((
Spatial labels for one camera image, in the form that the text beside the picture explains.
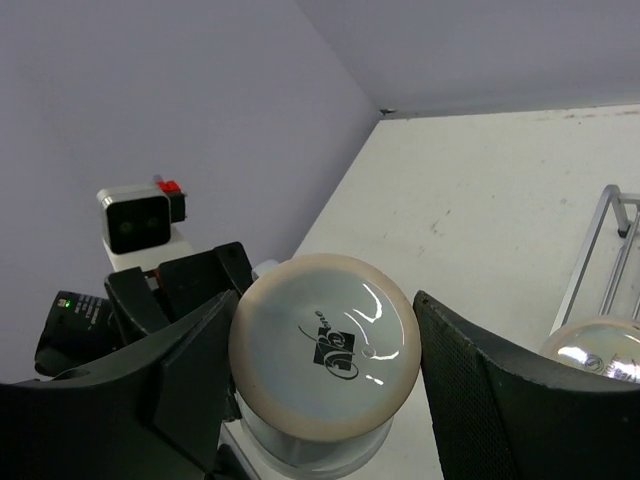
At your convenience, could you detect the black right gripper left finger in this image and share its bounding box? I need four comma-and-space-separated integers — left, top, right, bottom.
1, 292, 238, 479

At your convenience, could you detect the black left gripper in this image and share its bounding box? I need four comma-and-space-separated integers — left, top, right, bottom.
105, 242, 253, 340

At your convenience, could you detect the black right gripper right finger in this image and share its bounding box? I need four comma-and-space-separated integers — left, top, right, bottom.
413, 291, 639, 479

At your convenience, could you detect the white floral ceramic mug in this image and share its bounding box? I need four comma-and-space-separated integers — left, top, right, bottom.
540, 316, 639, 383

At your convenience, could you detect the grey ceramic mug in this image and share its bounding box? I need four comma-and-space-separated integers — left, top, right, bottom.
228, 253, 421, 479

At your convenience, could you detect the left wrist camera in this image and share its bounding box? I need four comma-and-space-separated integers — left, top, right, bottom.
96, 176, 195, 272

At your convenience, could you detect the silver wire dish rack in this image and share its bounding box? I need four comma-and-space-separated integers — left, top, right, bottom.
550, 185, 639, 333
))
Write every record out again exactly as written. Pictures don't belong in the copy.

Spatial labels for one camera image, in the form that the text beside the picture explains.
At your convenience, could you detect the black right gripper left finger in this image and share its bounding box? I need four comma-and-space-separated integers — left, top, right, bottom.
1, 292, 238, 479

At your convenience, could you detect the black left gripper in this image and share its bounding box? I need four comma-and-space-separated integers — left, top, right, bottom.
105, 242, 253, 340

At your convenience, could you detect the black right gripper right finger in this image and share its bounding box? I need four comma-and-space-separated integers — left, top, right, bottom.
413, 291, 639, 479

At your convenience, could you detect the white floral ceramic mug in this image and share its bounding box? I need four comma-and-space-separated integers — left, top, right, bottom.
540, 316, 639, 383

At your convenience, could you detect the grey ceramic mug in this image and share its bounding box? I need four comma-and-space-separated integers — left, top, right, bottom.
228, 253, 421, 479

At your convenience, could you detect the left wrist camera in this image and share its bounding box? I need four comma-and-space-separated integers — left, top, right, bottom.
96, 176, 195, 272

At your convenience, could you detect the silver wire dish rack in this image and share its bounding box? I need four comma-and-space-separated integers — left, top, right, bottom.
550, 185, 639, 333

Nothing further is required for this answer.